I’ve been a dog lover since the age of eight years old, and I certainly have my own thoughts on which kinds of dogs I prefer…in the end I love them all, but I do prefer the larger breeds. Now…if I had it my way I’d have my own sanctuary or something of the kind that would benefit all dogs that are having trouble being adopted or who have been abandoned. Who knows, this may happen in the future. It saddens me to no end to think of any animal being put down unnecessarily and alone in the world. They all deserve to be loved in return, and they are the best at loving. Now, to my next point: how can we give our dogs the best life possible? Here are some of my tips as a dog walker in NYC…have fun reading!
- Make sure that your apartment or home (especially if you live in a cramped city like NYC) is a suitable space for a pet. A lot of NYC spaces are very small and truly only suit one being comfortably. Although it may work great for you, that doesn’t mean it will be ideal for your pet. Bigger dogs need room to exercise and romp around during the day when you’re not there. Think about it: your dog will be staying indoors at your home for the entirety of the time you’re working, out with friends, etc. That is probably very monotonous and could lead to depression in dogs. When they’re depressed they often become unruly and develop bad behaviors because they’re not happy, just like humans! So…make sure that you have a big enough space depending on the size of the dog you’re interested in. This leads me to my second point.
- Socialization. Although NYC is not a very large dog friendly kind of place, there are ways of providing a great life for your lovebug if you’ve got the funds to do it. All of my family pets have had the opportunities to live in places in the foothills, free to roam on our land, and plenty of open space to play with and explore. Our Rhodesian Ridgeback had a best friend who lived in the same neighborhood! The two of them would play and romp together for hours on end. They were inseparable! Two big doggos wrestled and played all day and came in pooped in the evening several days per week, at least. My mother worked long hours daily, so she would drop our dog off at his friends’ house or vice versa so that he would get exercise and be social. He was such a happy dog because the owners made it a great time for the two puppers! Now, what NYC’ers can do is this: investigate doggy daycare ideas. There are so many of them in the city and they are in very high demand. I recommend finding one that will take the dogs to the park sometimes, and that will supervise them responsibly throughout the whole time. This playtime and interaction can help to mitigate the difficulty of living in the city with a dog, as they will feel loved while you are out making a living and cuddling at home with them in the evening! Another service you can look into is dog walking. Wag and Rover are two of the most popular dog walking services, they’re great, and signing up is very easy. You can even search for dog walkers on the site for Rover and choose one based on their price and profile! I highly recommend this option as well. Just be sure that you meet your dog walker first to make sure that this is the right person for you and your dog! Plus…depending on the walker your dog may get more exercise and love than with another walker, so meet and greets are very important. Although, given a choice between the two, I’d look into doggy daycare at least several days per week first.

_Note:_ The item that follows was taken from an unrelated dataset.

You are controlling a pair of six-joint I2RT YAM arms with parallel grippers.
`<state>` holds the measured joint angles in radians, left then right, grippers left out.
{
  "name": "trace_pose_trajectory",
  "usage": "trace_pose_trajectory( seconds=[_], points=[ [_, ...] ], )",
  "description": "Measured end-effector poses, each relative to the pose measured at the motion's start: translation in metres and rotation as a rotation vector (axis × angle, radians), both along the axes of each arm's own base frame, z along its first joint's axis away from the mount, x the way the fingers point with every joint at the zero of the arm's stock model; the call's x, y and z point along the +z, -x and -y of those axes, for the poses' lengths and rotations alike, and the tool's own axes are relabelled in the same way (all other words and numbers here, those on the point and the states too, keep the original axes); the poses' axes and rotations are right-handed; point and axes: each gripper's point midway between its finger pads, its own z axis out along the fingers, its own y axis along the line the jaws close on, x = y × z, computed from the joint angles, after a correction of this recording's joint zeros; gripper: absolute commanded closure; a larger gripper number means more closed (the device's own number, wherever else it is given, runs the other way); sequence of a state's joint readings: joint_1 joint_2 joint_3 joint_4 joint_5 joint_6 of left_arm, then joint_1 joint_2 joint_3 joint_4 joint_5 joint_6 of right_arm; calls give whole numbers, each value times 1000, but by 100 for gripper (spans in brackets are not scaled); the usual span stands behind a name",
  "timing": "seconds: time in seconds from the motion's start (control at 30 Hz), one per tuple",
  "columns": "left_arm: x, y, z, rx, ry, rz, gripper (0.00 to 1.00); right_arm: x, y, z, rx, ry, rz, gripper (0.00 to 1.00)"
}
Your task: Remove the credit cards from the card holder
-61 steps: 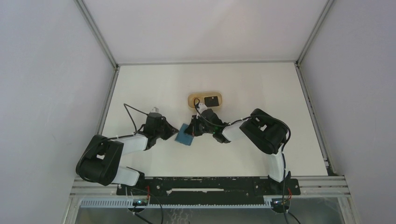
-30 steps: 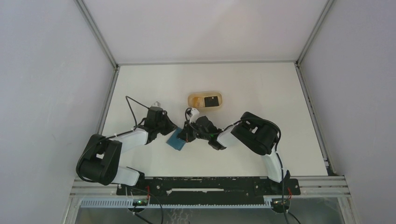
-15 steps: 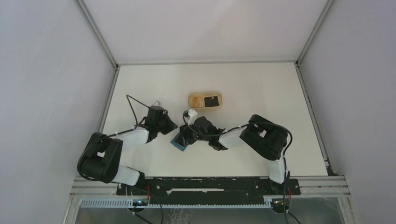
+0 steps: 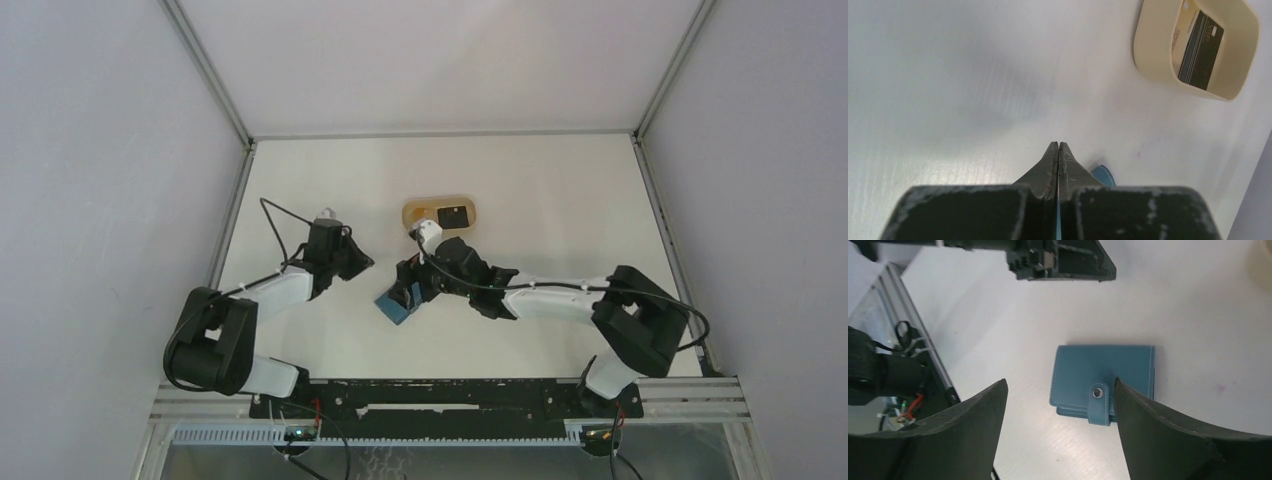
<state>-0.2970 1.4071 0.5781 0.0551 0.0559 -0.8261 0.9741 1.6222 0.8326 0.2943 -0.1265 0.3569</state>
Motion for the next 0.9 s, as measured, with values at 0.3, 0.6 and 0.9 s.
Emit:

- Make sure you look into the different breeds before deciding. Some dogs’ typical habits make apartment life more difficult or less than other breeds. Their energy levels can vary as well. Some bark more than others, too. Our Rhodesian hardly ever barked!
- On a more personal note, I want to see every doggy and kitty get adopted out there, so the first place that I, personally, would go would be the shelters. No matter the breed, you might just find your best friend there. Many shelter dogs are the biggest lovers I’ve ever walked/met and I’ve walked a good amount of dogs. With the right training and care they can become the best behaved loveys. Yes, I also call them all my loveys. 🙂 It’s almost like they know they’ve been rescued…or is it them that are rescuing us?
As always, please be careful when selecting your pet. There are always possible dangers, so please be careful with pets and kids, etc. Also…have fun!